How NetEase Yanxuan Scaled with Service Mesh: Evolution, Challenges, and Cloud‑Native Solutions
This article details Yanxuan's journey from early exploration to full rollout of Service Mesh, covering architectural choices, hybrid‑cloud deployment, performance comparisons between cNginx and Envoy, ongoing evolution plans, and lessons learned for large‑scale microservice systems.
Background
Yanxuan selected Service Mesh in 2016 as the foundation for its micro‑service transformation and has since supported rapid business growth. The presentation outlines the adoption, evolution, hybrid‑cloud challenges, and the solutions implemented.
Phase 1: Exploration (late 2015 ~ Apr 2016)
Yanxuan began with a small team (~10 people) using a monolithic architecture and a few basic services (push, file storage, message center). The internal mail division employed a mixed SOA approach with both centralized ESB and decentralized Spring Cloud, exposing typical service‑governance problems.
Service governance: RPC framework vs. dedicated governance platform.

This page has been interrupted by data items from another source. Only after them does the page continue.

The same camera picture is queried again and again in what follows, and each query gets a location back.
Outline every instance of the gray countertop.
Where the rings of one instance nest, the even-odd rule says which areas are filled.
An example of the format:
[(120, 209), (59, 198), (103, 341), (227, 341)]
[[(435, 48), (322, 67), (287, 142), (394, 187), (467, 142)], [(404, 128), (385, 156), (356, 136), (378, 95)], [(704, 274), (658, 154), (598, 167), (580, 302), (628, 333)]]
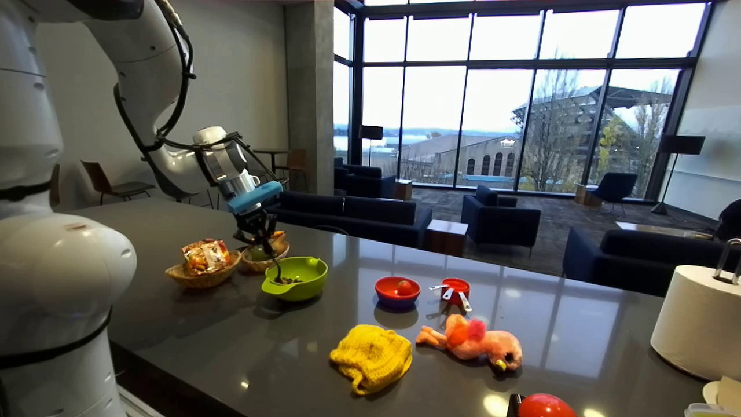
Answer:
[[(316, 302), (275, 311), (259, 294), (256, 275), (234, 275), (201, 294), (187, 294), (164, 275), (190, 242), (215, 237), (237, 249), (228, 213), (158, 200), (73, 213), (120, 229), (136, 245), (138, 268), (115, 304), (110, 341), (243, 416), (505, 417), (511, 391), (551, 391), (604, 417), (679, 417), (701, 401), (704, 383), (648, 346), (658, 297), (281, 226), (292, 255), (322, 257), (330, 272)], [(374, 306), (374, 281), (388, 274), (421, 286), (417, 311)], [(350, 380), (330, 368), (329, 350), (358, 322), (410, 341), (421, 324), (440, 328), (440, 304), (428, 287), (444, 275), (470, 281), (475, 316), (520, 339), (524, 368), (495, 377), (488, 366), (414, 347), (414, 363), (399, 385), (371, 401), (352, 397)]]

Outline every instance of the white cylinder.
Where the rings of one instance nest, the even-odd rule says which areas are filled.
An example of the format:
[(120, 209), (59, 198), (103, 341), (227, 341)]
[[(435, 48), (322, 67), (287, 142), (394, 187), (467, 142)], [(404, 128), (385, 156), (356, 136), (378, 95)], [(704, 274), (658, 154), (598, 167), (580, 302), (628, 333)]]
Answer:
[(668, 363), (704, 377), (741, 377), (741, 286), (715, 281), (715, 268), (680, 264), (650, 333)]

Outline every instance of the green object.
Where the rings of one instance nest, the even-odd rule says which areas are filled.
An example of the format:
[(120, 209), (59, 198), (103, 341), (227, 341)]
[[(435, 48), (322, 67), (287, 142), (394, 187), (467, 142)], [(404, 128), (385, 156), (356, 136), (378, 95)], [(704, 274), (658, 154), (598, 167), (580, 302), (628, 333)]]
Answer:
[(264, 268), (261, 293), (277, 297), (283, 302), (307, 302), (322, 294), (327, 281), (327, 262), (320, 257), (283, 257), (281, 281), (277, 267), (271, 264)]

Multi‑language support: Java core services coexist with Python recommendation, C++ access, and Node.js applications, raising cross‑language governance costs.
Open‑source vs. self‑built: Should the foundation be built from scratch or extended from mature open‑source projects, and what value does community contribution bring?
Phase 2: Small‑scale trial (Apr 2016 ~ early 2017)
In July 2016 the first‑generation Service Mesh was released and piloted in NetEase Mail, NetEase YouQian, and parts of Yanxuan, delivering solid operational experience and a basic control platform.
Phase 3: Full rollout (2017 ~ present)
Team size grew from 10 to over 200. From early 2017 the first‑generation mesh was fully deployed; in 2019, with the maturation of the container cloud platform “Light Boat,” Yanxuan launched a cloud‑native strategy and began upgrading the mesh architecture.
First‑generation Service Mesh Architecture
Built on Consul (service discovery, registration, routing) and Nginx (high‑performance reverse proxy, load‑balancing, rate‑limiting). Consul and Nginx were fused into a local proxy called cNginx , and a management platform exposed the capabilities.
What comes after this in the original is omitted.